Dr. Sun was so patient with me. I am a journalist, not a programmer or systems expert. His smiling and kindly insistence that taking advantage of other commercial site’s storage space and band width was a revelation.

Today, meeting with Dr. Russ Abbot, I laid out an over-view of three projects I had spoken with graduate students about recently. It is my hope that these three students will take on these projects, which I will explain in a later post.

While the details of each of those projects are interesting in and of themselves, features of which could have a dramatic effect on how we gather and distribute news content, Dr. Abbot was more concerned about my overall lack of vision on how to integrate the disparate and unruly parts of our enterprise. While I have prided myself on the tireless work I’ve done getting phones installed, replacing old furniture, and setting up infrastructure and manual work-flow systems – sort of rambling on and on, Dr.

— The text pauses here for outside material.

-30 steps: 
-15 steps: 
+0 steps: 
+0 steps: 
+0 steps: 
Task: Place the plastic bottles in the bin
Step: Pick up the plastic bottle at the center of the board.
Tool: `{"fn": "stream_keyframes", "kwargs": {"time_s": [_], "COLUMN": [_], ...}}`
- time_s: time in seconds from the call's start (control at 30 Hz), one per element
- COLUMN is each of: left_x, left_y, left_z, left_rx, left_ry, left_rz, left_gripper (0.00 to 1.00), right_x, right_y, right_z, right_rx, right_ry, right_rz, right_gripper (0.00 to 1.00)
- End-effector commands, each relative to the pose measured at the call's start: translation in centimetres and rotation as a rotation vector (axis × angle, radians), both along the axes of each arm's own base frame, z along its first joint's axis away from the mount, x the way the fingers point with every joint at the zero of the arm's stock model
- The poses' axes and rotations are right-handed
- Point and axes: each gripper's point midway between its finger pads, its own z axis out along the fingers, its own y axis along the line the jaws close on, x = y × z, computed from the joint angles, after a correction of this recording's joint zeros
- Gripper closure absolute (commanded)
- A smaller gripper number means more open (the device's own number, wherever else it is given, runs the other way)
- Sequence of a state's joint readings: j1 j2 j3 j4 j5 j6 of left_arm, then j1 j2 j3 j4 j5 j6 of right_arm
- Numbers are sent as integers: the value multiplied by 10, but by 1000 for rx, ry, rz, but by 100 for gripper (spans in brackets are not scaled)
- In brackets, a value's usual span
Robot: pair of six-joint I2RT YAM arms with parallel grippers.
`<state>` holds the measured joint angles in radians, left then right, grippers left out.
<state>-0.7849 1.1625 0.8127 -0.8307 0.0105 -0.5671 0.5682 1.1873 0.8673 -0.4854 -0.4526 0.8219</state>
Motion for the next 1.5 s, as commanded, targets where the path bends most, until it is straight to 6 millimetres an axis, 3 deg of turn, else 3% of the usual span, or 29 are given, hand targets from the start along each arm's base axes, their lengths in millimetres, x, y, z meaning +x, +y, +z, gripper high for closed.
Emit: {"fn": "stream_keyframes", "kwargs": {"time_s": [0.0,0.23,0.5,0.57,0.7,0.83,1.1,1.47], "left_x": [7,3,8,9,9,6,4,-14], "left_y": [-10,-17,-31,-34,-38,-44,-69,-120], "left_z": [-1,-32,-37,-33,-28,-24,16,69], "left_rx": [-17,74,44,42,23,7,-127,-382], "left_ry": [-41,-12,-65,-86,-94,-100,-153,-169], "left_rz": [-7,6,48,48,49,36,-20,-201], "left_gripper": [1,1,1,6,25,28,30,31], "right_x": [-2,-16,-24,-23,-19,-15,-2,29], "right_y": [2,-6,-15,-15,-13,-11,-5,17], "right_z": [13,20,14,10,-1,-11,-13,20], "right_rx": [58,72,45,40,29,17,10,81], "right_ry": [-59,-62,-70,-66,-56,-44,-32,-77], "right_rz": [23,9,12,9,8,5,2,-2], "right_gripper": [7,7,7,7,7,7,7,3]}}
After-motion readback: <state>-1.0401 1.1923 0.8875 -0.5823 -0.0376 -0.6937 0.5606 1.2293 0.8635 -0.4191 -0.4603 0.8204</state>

Abbott patiently listened to my blathering and finally asked me “Yes, but how do all these parts work together?”

In the rush to get a news paper published, to get a web site launched, to produce and develop novel and innovative new news delivery systems, I’d sort of missed the big picture: all of these elements have to work together as a whole, not just in the theoretical or editorial sense, but in the system sense as well.

I’ve got some serious think-time ahead of me. It’s not at all clear that I can come up with answers for any of Dr. Abbott’s questions, but it’s probably a good thing that I am at least asking those questions.

It’s Fiday night. I’m still on campus at 9:00 pm. My head hurts. But in a good way.